Napoli è lercia, no quasi, non so, così dicono
Napoli è lercia. Una città sporca, incurante della sua storia. Napoli si sgretola adagiandosi sulle sue stesse macerie, sulla sua polvere, in una continua accettazione passiva che la trasforma in terra di nessuno. Napoli è altro da sé stessa, Napoli è ripudiata dai suoi figli, Napoli è un limone spremuto di cui si sono perse le tracce del succo. Napoli è malavita insinuata nel codice genetico, strafottenza, familismo amorale (Banfield 1958), colera, labirinto, tenebre. Anche il sole e la luce, cantati in mille canzoni l’hanno abbandonata. E il mare? Neppure quello c’è ancora, emigrato pure lui, arreso alla desertificazione del romanticismo e del folclore. Napoli è imparagonabile con qualsiasi altra città del mondo, è il peggio del peggio di qualunque cosa l’immaginario possa partorire. Napoli è parametro internazionale per definire la scala del deteriore. Tra qualche tempo si userà dire: nella città X rilevati 7 gradi di sporcizia secondo la scala Napoli, un po’ come accade per i terremoti. Napoli, agli occhi di chi pretende di conoscerla, anche solo per sentito dire, è una realtà decolorata, svilita, un semplice spazio geografico da cui tenersi lontani, ma di cui parlare con opportuni toni oppositivi, quasi grati che esista proprio per legittimare e misurare più adeguatamente i pregi di altri luoghi. Napoli è indifendibile, senza speranza, affermano coloro che hanno fra le mani il privilegio di creare il comune senso del pensare, coloro che hanno a disposizione amplificatori mediatici come giornali o rubriche televisive. Napoli sprofonda nelle sabbie mobili e un capannello di persone, tutte intorno, continua a darle colpi in testa, in un gioco masochistico che accresce il godimento ad ogni luogo comune aggiunto.

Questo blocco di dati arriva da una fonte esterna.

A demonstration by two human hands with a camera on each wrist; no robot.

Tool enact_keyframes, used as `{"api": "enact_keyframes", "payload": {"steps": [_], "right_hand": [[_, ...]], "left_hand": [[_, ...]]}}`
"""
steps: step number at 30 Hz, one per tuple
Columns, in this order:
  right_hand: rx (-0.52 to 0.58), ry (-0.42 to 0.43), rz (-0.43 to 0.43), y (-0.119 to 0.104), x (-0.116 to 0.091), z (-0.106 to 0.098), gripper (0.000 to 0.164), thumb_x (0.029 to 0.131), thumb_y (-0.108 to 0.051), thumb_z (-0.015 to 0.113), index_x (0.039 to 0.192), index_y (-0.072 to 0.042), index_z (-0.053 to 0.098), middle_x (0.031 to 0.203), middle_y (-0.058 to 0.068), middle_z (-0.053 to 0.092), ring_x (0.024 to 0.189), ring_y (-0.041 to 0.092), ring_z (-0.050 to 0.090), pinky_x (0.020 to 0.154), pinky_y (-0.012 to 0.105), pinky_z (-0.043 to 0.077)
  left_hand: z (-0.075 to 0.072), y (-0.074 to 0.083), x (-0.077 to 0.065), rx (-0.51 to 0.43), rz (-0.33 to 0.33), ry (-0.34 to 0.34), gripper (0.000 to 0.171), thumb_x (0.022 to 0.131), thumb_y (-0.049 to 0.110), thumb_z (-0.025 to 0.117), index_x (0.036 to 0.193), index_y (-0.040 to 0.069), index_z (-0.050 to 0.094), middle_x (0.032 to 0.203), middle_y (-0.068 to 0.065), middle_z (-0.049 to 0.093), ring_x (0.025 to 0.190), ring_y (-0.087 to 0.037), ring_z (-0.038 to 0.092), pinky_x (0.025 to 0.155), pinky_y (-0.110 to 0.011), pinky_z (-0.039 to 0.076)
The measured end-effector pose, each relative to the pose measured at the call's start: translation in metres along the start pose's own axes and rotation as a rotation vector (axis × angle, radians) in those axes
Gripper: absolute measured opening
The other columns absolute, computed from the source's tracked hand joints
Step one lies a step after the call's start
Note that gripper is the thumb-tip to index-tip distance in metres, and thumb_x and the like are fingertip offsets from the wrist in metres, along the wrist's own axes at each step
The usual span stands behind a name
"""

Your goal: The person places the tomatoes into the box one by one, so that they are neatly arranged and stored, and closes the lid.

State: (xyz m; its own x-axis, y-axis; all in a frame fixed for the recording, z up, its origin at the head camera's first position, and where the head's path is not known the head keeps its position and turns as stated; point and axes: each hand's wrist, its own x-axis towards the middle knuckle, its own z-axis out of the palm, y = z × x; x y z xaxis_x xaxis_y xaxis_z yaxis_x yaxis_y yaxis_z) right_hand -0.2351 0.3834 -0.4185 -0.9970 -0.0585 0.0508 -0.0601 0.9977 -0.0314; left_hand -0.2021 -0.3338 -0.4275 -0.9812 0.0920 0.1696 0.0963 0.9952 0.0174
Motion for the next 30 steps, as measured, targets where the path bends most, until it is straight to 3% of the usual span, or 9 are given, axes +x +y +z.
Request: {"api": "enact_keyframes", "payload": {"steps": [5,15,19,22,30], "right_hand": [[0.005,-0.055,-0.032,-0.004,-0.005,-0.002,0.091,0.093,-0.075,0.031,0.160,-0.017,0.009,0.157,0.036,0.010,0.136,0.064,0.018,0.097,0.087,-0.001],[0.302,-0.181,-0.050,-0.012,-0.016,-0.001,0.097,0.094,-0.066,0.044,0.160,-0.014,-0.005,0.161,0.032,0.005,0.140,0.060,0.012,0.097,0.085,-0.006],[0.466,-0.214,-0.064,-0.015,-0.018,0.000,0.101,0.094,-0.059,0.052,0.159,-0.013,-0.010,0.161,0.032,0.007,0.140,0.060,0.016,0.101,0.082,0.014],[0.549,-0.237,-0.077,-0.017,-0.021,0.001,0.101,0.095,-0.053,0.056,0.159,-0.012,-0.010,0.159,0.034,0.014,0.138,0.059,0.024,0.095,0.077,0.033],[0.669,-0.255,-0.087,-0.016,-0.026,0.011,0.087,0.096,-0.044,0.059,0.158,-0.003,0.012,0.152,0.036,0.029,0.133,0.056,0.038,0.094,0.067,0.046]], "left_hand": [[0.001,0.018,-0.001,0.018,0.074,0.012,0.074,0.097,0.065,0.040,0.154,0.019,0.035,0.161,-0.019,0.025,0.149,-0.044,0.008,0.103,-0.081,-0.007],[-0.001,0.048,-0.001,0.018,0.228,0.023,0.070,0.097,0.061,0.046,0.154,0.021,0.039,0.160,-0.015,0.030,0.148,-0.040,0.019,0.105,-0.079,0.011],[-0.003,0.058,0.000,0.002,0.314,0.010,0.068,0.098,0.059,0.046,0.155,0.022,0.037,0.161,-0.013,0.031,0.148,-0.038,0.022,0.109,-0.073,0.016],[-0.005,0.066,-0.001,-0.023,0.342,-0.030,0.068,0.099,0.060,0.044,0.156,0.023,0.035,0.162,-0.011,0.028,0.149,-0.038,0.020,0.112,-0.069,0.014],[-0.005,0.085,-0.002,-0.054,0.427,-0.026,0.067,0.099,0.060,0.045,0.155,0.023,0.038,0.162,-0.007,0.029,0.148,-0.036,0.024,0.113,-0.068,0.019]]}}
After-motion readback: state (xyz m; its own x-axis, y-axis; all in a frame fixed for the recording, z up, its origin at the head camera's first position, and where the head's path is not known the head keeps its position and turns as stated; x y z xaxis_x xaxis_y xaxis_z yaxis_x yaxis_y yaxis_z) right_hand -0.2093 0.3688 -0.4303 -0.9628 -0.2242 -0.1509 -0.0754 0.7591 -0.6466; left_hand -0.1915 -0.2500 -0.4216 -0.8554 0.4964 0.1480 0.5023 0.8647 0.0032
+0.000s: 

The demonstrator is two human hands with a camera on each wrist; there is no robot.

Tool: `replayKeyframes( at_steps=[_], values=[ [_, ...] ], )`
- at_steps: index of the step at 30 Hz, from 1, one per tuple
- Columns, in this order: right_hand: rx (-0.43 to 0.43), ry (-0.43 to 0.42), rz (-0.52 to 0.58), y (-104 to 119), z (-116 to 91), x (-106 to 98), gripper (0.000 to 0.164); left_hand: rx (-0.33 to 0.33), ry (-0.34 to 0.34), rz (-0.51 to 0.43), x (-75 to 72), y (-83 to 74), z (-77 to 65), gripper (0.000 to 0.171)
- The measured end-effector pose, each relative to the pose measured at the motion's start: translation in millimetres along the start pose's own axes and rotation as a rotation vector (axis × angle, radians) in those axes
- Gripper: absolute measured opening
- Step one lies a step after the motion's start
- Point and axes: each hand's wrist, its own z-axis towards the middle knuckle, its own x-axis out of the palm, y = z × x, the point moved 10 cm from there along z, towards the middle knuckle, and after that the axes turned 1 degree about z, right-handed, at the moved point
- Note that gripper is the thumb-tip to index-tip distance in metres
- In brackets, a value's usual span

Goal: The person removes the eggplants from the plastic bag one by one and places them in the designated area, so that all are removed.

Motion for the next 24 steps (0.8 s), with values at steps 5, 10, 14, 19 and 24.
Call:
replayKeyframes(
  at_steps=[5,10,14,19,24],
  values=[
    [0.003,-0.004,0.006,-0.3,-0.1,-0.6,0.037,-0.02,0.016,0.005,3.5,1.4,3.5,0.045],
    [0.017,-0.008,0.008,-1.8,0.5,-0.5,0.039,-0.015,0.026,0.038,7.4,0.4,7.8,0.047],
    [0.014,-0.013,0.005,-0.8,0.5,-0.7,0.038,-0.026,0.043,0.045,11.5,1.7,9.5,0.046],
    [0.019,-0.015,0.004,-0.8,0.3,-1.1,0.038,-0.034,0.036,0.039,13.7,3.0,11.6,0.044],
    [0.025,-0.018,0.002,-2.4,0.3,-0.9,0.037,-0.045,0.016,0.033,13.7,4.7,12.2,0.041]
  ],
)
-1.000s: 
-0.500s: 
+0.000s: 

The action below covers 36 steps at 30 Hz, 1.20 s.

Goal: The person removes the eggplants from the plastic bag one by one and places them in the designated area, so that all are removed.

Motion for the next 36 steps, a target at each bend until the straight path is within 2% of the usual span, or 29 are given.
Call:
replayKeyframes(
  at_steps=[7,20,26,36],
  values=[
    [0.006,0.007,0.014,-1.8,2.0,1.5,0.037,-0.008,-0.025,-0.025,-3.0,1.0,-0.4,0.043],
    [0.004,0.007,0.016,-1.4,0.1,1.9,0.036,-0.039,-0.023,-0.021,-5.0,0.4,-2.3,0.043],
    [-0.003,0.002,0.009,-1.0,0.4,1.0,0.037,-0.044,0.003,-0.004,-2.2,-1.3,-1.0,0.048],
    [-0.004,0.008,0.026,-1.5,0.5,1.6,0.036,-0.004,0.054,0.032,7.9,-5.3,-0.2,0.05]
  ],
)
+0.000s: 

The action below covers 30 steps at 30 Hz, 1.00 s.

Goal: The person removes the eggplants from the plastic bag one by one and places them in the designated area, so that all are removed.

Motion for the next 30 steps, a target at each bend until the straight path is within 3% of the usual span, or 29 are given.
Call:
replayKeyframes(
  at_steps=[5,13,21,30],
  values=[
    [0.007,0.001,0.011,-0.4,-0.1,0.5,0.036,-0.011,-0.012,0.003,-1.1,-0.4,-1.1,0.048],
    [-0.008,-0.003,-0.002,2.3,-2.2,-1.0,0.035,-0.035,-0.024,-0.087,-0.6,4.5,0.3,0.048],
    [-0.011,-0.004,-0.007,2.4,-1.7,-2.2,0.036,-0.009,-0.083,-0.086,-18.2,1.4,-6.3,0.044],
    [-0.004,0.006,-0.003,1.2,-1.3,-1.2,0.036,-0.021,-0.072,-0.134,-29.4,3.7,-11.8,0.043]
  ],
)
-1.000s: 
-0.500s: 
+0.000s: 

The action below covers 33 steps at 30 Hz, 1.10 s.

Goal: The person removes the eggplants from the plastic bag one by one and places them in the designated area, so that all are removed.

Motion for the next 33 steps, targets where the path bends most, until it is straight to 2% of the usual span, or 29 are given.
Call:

gli intellettuali dell’ottocento non potevano definirsi tali se non dopo aver vissuto per un periodo nella bella Partenope e nei suoi dintorni
Si straparla di Napoli, ne narrano le vicende i leghisti, i giornalisti fantoccio delle televisioni e dei giornali del nulla, gli stessi napoletani colonizzati mentali. Eppure sopravvive, continuando ad affascinare chi ha la mente libera, chi non viene qui a fare il turista ma si comporta da viaggiatore, chi ha voglia di sentirne il sapore, sia pure quello del suo sangue. Napoli continua a plasmare talenti nella fornace della sua istrionicità, Napoli combatte ogni giorno, senza arrendersi. Entrare nel mood napoletano non è da tutti e non è per tutti, devi meritartelo, devi dimostrare che hai le palle per essere degno di un’amante di tale valore, la signora è esigente, non si accompagnerebbe mai ad un ominicchio. In troppi, come si dice da queste parti, vottane vongole fore, (parlano a sproposito) e mai ricordano dei miracoli che avvengono ogni giorno. Chi ci vive e la ama soffre della sua malasorte, ma poi lei ti consola come una madre, ti accarezza quando giri al centro storico, quando scendi la scalinata che da San Martino porta fino al Corso Vittorio Emanuele. E qualche consolazione la ricevi pure dall’esterno. Che orgoglio quando scopri che la Stazione Toledo della metro, già considerata meravigliosa da un’importante testata americana, ha vinto l’ Ita Tunnelling Awards 2015, giocandosela con l’Australia ed Israele.
Napoli ha mille problemi, sono il primo a dire che esistono, ma Napoli ha anche migliaia e migliaia di persone che si impegnano ogni singolo minuto della propria giornata per renderla libera. A chi ne straparla, consentitemi “nu va fa n’gul co tutto o core!”